§ **Brief**
Would you find each line in the entries below with the string "finger" and copy it?
------ Data records ------
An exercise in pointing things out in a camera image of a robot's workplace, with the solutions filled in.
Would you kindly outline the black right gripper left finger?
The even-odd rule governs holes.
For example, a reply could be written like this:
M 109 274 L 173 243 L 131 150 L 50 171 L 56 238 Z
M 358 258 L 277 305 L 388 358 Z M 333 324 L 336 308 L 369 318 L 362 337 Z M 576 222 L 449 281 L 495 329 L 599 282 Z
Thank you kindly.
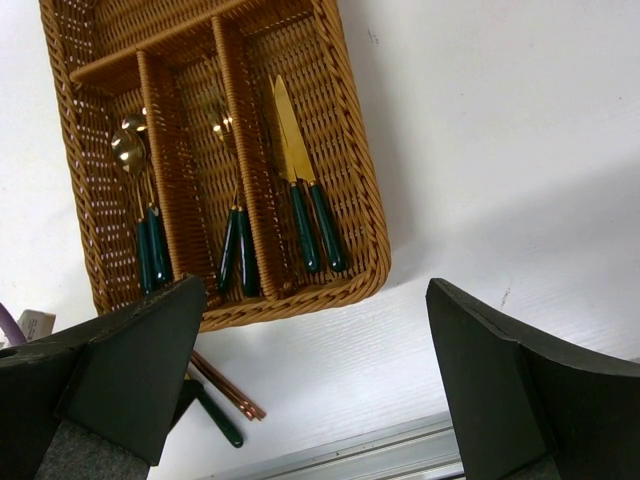
M 1 352 L 4 479 L 145 479 L 158 465 L 206 307 L 186 275 Z

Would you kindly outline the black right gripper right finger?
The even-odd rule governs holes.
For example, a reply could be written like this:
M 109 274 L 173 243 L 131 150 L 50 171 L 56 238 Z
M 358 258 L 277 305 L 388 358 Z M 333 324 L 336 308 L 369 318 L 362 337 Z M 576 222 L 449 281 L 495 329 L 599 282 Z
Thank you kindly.
M 639 365 L 430 280 L 429 324 L 469 479 L 636 479 Z

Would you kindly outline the gold knife green handle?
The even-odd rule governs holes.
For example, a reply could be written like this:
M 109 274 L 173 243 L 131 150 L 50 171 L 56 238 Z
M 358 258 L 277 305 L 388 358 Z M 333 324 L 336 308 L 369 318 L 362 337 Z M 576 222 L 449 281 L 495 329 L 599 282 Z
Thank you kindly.
M 308 273 L 318 273 L 321 262 L 318 242 L 314 236 L 308 209 L 299 185 L 299 181 L 303 179 L 302 174 L 306 172 L 302 161 L 308 160 L 309 155 L 283 77 L 277 74 L 274 79 L 270 78 L 269 81 L 275 101 L 283 154 L 279 170 L 289 186 L 304 267 Z
M 343 272 L 347 267 L 346 253 L 338 234 L 333 212 L 326 199 L 324 188 L 316 178 L 310 155 L 308 160 L 302 161 L 302 166 L 306 169 L 306 172 L 302 174 L 303 179 L 299 181 L 299 185 L 302 192 L 302 184 L 305 183 L 307 185 L 329 268 L 336 273 Z
M 217 425 L 224 437 L 234 448 L 241 448 L 244 445 L 242 433 L 226 413 L 216 404 L 213 398 L 206 392 L 203 384 L 198 380 L 192 379 L 189 375 L 185 376 L 185 380 L 190 386 L 195 388 L 195 397 L 201 403 L 209 417 Z

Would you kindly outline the gold fork green handle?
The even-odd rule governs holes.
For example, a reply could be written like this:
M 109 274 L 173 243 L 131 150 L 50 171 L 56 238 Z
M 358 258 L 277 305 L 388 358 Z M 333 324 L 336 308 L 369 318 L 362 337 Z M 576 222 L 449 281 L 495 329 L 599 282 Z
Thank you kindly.
M 217 100 L 213 104 L 214 112 L 214 133 L 224 145 L 226 151 L 234 160 L 237 159 L 237 149 L 235 144 L 233 130 L 233 119 L 230 115 L 228 107 L 223 100 Z M 238 174 L 234 174 L 234 193 L 232 197 L 231 208 L 227 217 L 225 237 L 223 242 L 222 254 L 219 263 L 218 290 L 226 293 L 231 285 L 233 262 L 236 252 L 236 241 L 238 237 L 236 217 L 238 213 L 237 205 L 238 192 Z
M 257 267 L 256 253 L 252 239 L 248 211 L 244 202 L 242 179 L 239 173 L 239 165 L 235 160 L 234 174 L 238 174 L 237 205 L 238 213 L 236 217 L 237 241 L 235 244 L 235 258 L 239 255 L 241 286 L 245 297 L 257 297 L 260 293 L 259 273 Z

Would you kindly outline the gold spoon green handle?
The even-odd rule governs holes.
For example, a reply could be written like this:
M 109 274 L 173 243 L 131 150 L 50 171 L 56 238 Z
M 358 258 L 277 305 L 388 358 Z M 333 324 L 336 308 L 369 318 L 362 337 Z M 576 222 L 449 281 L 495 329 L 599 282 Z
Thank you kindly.
M 153 267 L 147 241 L 145 207 L 142 202 L 139 176 L 146 161 L 145 145 L 139 135 L 130 129 L 117 130 L 111 139 L 111 149 L 116 164 L 126 172 L 133 181 L 137 214 L 136 241 L 137 257 L 140 273 L 141 291 L 148 295 L 154 288 Z
M 141 113 L 131 113 L 127 115 L 122 120 L 121 126 L 125 130 L 135 132 L 145 147 L 143 176 L 149 193 L 147 209 L 149 242 L 156 284 L 158 286 L 164 286 L 172 281 L 172 270 L 161 211 L 157 204 L 154 182 L 152 180 L 151 146 L 149 143 L 145 110 Z

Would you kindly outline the brown wicker cutlery tray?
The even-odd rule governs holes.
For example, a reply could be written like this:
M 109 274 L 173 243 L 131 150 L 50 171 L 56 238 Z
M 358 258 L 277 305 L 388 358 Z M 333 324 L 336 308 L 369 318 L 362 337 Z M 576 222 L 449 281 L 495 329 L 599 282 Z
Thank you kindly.
M 203 331 L 343 307 L 383 286 L 391 248 L 336 2 L 44 1 L 40 15 L 99 313 L 143 295 L 133 181 L 111 149 L 122 120 L 143 110 L 172 279 L 203 280 Z M 279 170 L 277 74 L 336 221 L 340 273 L 329 268 L 305 183 L 321 267 L 304 267 Z M 217 100 L 233 119 L 257 297 L 243 294 L 239 255 L 230 289 L 218 290 L 236 162 L 213 130 Z

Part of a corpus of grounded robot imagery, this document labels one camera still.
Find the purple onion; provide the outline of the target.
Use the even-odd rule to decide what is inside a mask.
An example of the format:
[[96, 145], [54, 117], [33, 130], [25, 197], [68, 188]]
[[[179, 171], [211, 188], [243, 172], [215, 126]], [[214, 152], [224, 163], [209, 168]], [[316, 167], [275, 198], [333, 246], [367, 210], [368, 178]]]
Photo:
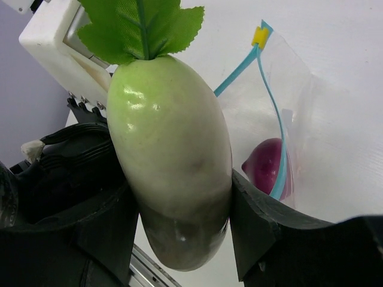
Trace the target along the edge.
[[271, 194], [278, 176], [281, 150], [281, 138], [267, 139], [253, 149], [241, 166], [248, 180], [267, 195]]

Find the white radish with leaves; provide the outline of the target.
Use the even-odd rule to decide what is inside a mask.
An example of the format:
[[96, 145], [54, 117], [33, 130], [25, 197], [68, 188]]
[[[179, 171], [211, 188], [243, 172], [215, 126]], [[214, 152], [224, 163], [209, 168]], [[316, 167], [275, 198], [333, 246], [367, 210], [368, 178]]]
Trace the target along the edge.
[[116, 65], [107, 123], [158, 260], [205, 265], [226, 234], [232, 149], [217, 97], [175, 57], [198, 35], [204, 7], [180, 1], [82, 1], [81, 42]]

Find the clear zip top bag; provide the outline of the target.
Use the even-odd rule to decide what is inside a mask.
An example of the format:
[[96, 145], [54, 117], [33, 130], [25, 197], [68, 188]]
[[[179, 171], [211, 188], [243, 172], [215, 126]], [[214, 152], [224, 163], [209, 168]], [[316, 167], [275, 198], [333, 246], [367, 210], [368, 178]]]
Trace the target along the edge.
[[233, 167], [270, 138], [281, 138], [278, 176], [270, 197], [304, 214], [341, 222], [346, 210], [332, 196], [336, 181], [319, 158], [314, 101], [322, 91], [309, 68], [272, 26], [261, 22], [250, 52], [216, 88], [233, 150]]

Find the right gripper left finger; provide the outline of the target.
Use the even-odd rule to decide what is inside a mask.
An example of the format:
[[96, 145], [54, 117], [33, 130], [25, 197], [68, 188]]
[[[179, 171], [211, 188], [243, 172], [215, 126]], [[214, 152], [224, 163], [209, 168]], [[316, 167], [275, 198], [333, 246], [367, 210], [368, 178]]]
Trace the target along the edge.
[[127, 286], [137, 205], [107, 127], [81, 123], [1, 167], [2, 286]]

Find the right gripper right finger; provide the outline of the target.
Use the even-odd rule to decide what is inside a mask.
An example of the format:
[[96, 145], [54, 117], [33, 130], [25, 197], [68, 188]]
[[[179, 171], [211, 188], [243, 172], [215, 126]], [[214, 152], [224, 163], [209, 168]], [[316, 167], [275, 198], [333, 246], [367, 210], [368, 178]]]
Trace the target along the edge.
[[382, 216], [337, 224], [298, 212], [233, 172], [230, 227], [245, 286], [381, 286]]

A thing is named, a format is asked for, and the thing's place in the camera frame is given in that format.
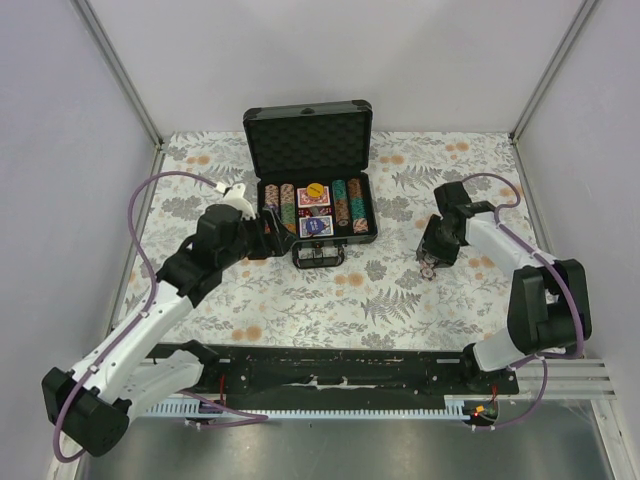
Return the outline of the blue small blind button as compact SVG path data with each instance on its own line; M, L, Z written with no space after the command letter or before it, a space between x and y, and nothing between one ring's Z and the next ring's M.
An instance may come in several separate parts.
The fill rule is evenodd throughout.
M319 217L308 217L304 221L304 232L307 235L317 235L325 228L324 222Z

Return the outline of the red card deck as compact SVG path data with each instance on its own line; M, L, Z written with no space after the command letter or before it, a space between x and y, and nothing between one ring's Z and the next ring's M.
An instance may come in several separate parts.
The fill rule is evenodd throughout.
M322 193L317 197L311 196L307 192L307 188L297 188L296 198L299 208L327 207L331 205L330 189L328 186L324 186Z

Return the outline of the blue card deck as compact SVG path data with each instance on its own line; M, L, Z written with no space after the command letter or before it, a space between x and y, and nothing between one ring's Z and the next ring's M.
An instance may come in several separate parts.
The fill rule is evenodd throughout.
M306 218L300 218L299 219L299 236L301 238L311 238L311 237L327 237L327 236L333 236L334 235L334 229L333 229L333 220L331 216L313 216L313 217L319 217L325 225L324 230L317 234L317 235L307 235L304 232L304 221Z

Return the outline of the yellow big blind button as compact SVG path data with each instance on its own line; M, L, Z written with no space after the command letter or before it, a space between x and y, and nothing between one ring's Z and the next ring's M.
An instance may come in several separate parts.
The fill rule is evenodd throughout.
M306 187L306 193L310 198L314 198L314 199L322 198L324 195L324 186L317 182L310 183Z

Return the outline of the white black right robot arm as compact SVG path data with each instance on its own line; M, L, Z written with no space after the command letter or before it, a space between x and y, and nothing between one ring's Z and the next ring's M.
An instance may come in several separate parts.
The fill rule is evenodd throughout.
M577 358L592 333L585 269L575 259L560 260L516 234L500 218L501 206L473 201L462 181L434 191L438 212L428 221L416 251L424 278L453 266L462 248L472 246L511 280L504 328L468 345L458 381L467 392L483 392L494 372L534 358Z

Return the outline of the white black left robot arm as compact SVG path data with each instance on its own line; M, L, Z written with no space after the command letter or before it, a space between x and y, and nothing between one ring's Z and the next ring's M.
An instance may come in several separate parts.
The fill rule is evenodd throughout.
------
§ **Exercise output**
Would you kindly outline the black right gripper left finger?
Would you kindly outline the black right gripper right finger?
Find the right gripper left finger; provide the outline of the target.
Find the right gripper right finger; provide the outline of the target.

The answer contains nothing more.